Ich persönlich finde, dass die physische Gewalt an Schulen über die letzten Jahrzehnte rückläufig war. Schlägereien etc. gab es weniger, dafür gab es psychische. Im Übrigen kann Mobbing auch in einem Amoklauf enden.

Jetzt noch eine Frage an die Redaktion: Woher will man wissen, dass der Täter in Offenburg die ganze Klasse umbringen wollte? Er schweigt dazu. Außerdem ergibt dann seine Handlung, wie von der Polizei beschrieben keinen Sinn, da er nach der Exekution das Klassenzimmer verlassen hat und nicht einfach zum nächsten Opfer übergegangen ist. Auch die Pistole – egal welches Model – hat mehr als zwei Patronen

Bla
5 Monate zuvor
Antwortet  Maggie

BRD/DDR: Ist mir klar. Lesen Sie nochmal meinen Text aufmerksam. Wenn Sie dazu auch noch die Zeiten der Freischaltungen beachten, dann wird Ihnen evtl. ersichtlich, dass meine Frage vor der Benennung des Bezugs auf „ab DDR/BRD“ sich bezog.

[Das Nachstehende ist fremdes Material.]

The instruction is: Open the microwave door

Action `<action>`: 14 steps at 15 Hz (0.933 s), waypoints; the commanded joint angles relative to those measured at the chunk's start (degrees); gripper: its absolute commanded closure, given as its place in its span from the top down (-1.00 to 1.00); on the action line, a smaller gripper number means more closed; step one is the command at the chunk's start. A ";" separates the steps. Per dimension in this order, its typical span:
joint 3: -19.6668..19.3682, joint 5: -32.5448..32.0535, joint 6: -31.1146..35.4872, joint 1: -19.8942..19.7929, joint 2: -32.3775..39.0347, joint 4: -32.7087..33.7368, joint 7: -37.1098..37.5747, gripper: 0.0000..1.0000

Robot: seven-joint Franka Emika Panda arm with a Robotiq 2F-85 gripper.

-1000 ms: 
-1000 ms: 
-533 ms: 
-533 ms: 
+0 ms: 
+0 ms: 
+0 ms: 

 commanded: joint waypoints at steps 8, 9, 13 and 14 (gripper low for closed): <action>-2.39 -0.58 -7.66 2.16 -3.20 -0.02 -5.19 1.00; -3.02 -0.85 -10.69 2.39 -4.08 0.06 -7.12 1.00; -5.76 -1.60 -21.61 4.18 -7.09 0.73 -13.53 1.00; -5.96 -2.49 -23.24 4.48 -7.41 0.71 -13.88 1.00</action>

Ansonsten bestätigen Sie doch einige Punkte von mir. Andere sind von Ihnen mehr „Bauchgefühl“ als Fakten. Ist okay, ist Ihre subjektive Wahrnehmung und als solche auch benannt.

Ja, natürlich kann Mobbing auch zum Amoklauf führen. Hat keiner hier anders behauptet? Aber auch das kann man durchaus in Beispielfällen aufzeigen. Was ich gemacht habe. Wenn auch nur einzelne Beispiele herausgegriffen.

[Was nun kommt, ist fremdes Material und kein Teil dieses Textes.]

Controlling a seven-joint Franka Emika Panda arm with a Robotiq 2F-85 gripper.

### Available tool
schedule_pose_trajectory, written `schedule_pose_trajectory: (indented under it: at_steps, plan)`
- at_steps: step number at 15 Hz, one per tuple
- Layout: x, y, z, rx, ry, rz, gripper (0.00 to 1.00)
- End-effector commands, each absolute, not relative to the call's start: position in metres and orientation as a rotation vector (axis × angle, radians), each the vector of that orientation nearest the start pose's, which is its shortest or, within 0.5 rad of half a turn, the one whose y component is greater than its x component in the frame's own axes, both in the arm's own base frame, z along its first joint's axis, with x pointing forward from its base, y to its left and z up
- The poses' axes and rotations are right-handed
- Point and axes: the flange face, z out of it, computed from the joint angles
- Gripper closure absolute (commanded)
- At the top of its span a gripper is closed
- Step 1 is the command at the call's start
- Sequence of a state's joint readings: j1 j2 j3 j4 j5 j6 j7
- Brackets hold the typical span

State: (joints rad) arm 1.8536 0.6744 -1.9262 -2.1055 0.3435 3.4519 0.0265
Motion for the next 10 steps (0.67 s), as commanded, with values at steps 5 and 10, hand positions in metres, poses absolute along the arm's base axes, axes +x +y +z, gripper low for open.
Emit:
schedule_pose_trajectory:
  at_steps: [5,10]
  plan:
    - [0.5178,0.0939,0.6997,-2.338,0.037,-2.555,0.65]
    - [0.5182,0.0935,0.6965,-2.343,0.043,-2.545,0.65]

Daher: Lesen Sie einfach nochmal meinen Text und denken drüber nach. Auch Reflexion gehört im Bereich der Schule dazu. Sowie Lesekompetenz.

SB HS Lehrer
5 Monate zuvor

Einfache Regel bei mir: „Wer schlägt der geht…“

Noch nie nen Unterrichtsausschluss oder Schulausschluss zurücknehmen müssen….

Alex
5 Monate zuvor
Antwortet  SB HS Lehrer

Nur schade, dass Unterrichtsausschluss oder Schulausschluss die ganz Hartgesottenen oft nicht abschreckt und sie diese Strafe als angenehm empfinden.

Lisa
5 Monate zuvor
Antwortet  Alex

Wäre mir Wurst, was sie als angenehm empfinden. Ich will den Schüler nur gerade nicht in der Klasse haben. Auch wenn es erst toll wirkt, ein Paria zu sein, macht auf die Dauer keine Freude.